Exercise prompt: Using the material that follows, output exactly the lines from the one containing "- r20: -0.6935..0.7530" through the one containing "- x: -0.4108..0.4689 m", with both ends kept.

● ● ● ●

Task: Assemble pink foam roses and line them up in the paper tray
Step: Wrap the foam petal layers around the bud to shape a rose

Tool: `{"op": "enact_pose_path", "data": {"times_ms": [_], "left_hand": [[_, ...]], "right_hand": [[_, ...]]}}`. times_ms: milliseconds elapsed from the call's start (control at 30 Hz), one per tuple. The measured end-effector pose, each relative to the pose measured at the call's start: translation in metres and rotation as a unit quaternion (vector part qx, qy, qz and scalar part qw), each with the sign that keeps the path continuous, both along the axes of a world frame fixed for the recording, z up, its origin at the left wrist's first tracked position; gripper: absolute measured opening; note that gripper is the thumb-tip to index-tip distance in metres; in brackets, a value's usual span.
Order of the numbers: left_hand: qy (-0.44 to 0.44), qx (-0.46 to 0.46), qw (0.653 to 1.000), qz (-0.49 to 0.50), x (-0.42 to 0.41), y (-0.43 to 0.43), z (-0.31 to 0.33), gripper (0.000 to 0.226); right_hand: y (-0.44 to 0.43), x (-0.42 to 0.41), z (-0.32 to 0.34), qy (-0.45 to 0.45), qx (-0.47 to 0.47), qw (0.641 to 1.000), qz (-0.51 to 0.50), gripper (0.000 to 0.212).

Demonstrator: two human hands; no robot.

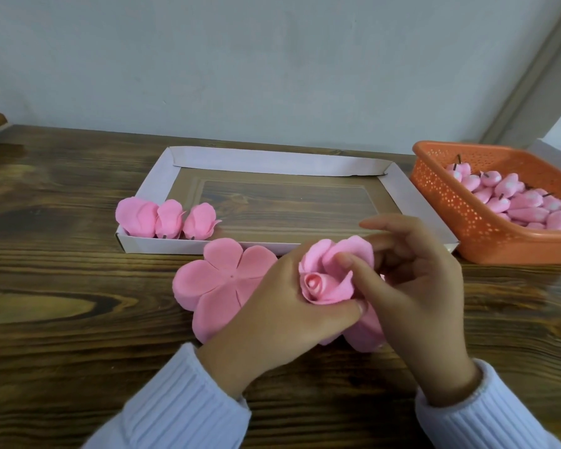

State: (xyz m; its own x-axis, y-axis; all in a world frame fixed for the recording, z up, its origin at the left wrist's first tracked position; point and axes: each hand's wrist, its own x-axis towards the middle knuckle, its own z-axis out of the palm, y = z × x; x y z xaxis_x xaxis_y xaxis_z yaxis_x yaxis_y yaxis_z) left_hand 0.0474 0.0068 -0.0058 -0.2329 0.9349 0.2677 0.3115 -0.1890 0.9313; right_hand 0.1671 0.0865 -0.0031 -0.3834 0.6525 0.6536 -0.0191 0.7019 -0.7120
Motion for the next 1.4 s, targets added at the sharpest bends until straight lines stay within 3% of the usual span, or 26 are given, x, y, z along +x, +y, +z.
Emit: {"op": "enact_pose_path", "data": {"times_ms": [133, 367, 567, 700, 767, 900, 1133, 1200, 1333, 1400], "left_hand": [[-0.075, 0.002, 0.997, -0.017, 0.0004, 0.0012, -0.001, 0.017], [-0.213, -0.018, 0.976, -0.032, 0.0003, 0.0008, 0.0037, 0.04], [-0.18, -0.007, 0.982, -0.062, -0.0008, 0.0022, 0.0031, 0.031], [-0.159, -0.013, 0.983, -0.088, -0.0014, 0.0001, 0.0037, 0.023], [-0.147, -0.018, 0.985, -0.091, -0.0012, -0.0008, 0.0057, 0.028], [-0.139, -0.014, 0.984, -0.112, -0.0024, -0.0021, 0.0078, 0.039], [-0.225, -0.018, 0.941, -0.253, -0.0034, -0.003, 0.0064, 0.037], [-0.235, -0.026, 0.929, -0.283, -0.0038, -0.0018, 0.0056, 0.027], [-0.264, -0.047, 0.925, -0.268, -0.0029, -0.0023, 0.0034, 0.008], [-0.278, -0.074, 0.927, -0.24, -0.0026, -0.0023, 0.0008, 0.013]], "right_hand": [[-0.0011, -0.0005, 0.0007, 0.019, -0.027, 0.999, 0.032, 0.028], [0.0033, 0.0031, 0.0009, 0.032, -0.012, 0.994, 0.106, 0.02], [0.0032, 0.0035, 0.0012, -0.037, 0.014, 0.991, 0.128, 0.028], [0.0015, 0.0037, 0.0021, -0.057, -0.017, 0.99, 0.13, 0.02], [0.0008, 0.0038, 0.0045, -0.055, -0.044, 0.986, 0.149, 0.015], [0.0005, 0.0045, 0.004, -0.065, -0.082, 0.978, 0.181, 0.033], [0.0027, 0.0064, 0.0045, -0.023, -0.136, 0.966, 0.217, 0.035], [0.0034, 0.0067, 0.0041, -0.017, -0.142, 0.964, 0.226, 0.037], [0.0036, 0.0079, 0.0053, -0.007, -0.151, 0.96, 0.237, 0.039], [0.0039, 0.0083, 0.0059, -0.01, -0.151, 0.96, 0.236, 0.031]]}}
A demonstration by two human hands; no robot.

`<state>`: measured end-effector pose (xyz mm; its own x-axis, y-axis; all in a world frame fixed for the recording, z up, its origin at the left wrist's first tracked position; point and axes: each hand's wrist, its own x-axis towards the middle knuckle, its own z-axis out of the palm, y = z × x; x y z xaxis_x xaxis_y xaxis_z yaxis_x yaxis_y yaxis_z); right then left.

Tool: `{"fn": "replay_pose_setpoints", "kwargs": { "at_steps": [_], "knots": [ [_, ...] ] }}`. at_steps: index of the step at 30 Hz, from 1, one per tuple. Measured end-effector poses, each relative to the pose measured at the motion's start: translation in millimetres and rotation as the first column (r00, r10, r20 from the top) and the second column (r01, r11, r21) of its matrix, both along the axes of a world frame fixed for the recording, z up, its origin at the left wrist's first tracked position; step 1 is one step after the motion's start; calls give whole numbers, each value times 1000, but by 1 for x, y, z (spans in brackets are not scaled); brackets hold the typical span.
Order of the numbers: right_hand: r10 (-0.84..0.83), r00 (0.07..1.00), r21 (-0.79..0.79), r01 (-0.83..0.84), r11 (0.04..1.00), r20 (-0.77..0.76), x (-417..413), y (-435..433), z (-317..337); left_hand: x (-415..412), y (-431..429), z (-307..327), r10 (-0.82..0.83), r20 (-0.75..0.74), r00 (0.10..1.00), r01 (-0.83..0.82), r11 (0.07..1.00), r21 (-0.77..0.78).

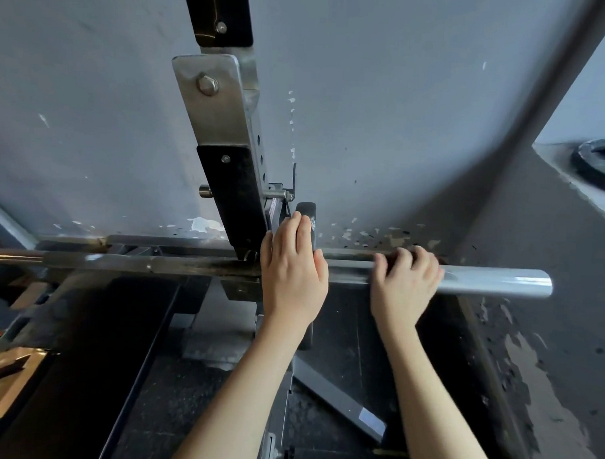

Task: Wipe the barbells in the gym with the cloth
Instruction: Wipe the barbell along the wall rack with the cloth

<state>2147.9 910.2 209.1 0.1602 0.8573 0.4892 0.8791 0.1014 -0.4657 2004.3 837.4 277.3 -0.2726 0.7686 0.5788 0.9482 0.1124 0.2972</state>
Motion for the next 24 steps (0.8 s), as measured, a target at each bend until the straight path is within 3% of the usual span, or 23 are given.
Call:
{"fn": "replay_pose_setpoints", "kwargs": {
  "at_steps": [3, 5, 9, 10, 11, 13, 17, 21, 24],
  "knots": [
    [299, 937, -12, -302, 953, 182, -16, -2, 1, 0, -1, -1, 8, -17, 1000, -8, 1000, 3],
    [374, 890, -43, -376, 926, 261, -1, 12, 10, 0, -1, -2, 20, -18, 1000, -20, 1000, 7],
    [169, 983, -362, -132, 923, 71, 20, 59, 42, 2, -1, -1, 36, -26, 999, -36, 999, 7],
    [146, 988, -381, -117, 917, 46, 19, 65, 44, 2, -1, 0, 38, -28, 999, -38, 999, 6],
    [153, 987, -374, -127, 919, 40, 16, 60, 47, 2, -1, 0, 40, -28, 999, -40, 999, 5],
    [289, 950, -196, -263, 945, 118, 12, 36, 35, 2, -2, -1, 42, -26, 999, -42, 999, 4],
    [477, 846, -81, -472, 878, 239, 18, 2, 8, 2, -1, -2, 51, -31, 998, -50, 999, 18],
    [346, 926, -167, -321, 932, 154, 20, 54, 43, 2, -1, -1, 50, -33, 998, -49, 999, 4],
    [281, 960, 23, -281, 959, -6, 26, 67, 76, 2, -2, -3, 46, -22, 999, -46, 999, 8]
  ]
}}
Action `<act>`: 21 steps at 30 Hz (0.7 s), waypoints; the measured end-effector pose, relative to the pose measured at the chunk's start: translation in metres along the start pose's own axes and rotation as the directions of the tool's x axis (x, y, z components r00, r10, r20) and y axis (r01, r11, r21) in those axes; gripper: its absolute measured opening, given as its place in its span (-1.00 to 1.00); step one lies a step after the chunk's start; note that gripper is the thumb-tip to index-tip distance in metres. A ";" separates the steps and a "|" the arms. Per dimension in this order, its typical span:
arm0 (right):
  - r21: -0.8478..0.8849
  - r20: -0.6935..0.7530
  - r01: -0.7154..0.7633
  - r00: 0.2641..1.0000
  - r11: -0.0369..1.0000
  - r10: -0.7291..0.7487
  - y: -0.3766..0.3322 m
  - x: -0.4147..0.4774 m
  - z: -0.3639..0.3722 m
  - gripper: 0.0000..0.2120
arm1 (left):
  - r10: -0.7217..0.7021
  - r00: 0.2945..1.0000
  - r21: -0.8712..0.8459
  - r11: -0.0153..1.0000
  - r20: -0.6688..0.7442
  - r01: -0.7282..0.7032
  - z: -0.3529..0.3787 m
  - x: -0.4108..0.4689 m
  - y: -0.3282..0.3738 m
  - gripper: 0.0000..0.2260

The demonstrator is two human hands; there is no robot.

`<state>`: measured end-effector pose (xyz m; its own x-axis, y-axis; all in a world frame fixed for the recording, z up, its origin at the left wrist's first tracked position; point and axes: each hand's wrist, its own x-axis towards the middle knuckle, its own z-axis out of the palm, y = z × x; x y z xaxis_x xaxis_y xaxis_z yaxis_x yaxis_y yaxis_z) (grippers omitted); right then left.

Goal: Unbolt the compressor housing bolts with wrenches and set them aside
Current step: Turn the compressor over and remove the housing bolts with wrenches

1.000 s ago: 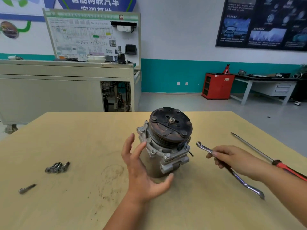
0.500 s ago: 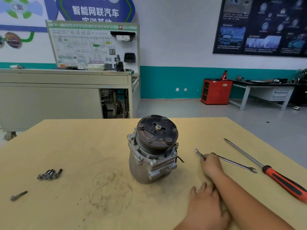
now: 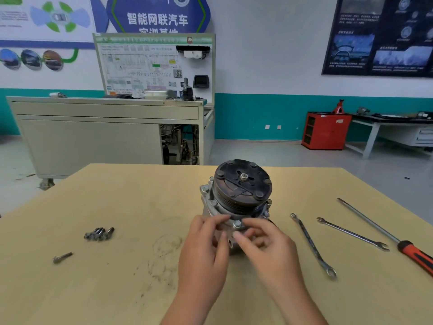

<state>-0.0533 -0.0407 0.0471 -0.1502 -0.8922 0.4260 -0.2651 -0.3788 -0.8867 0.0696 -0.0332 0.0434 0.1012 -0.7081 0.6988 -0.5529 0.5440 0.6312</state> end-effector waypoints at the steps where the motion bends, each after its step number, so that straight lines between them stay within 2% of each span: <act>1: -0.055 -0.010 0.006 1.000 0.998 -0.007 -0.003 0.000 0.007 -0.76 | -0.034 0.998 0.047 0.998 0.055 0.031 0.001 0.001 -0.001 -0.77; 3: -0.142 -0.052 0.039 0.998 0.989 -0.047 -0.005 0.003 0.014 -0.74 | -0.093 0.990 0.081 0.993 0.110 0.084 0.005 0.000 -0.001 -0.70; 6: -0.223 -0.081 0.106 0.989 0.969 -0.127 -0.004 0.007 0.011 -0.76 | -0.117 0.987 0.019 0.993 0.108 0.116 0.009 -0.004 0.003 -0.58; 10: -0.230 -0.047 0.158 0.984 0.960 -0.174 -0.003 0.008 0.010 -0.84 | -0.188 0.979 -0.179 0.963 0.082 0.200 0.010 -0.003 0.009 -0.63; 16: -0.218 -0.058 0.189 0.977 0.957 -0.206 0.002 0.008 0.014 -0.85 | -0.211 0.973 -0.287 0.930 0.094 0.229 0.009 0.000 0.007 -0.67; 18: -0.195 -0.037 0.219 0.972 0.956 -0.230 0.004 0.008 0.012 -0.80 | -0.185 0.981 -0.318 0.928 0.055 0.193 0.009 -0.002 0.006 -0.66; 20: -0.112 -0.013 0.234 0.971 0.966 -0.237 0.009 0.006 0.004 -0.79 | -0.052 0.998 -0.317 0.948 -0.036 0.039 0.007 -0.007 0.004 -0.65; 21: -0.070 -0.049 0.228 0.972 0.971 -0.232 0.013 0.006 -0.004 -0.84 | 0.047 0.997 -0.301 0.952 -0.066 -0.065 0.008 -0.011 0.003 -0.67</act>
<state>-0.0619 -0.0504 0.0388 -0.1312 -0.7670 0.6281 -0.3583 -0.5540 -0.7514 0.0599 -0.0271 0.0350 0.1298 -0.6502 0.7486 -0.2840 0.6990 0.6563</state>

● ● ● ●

Output of the task:
  - r20: -0.6935..0.7530
  - r01: -0.7154..0.7633
  - r00: 0.2641..1.0000
  - r11: -0.0369..1.0000
  - r10: -0.7291..0.7487
  - y: -0.3766..0.3322 m
  - x: -0.4147..0.4774 m
  - z: -0.3639..0.3722 m
  - gripper: 0.0000..0.2120
arm1 (left):
  - r10: -0.7217..0.7021
  - r00: 0.2945..1.0000
  - r21: -0.8712..0.8459
  - r11: -0.0153..1.0000
  - r20: -0.6688..0.7442
  - r01: -0.7282..0.7032
  - z: -0.3529..0.3787 m
  - x: -0.4108..0.4689 m

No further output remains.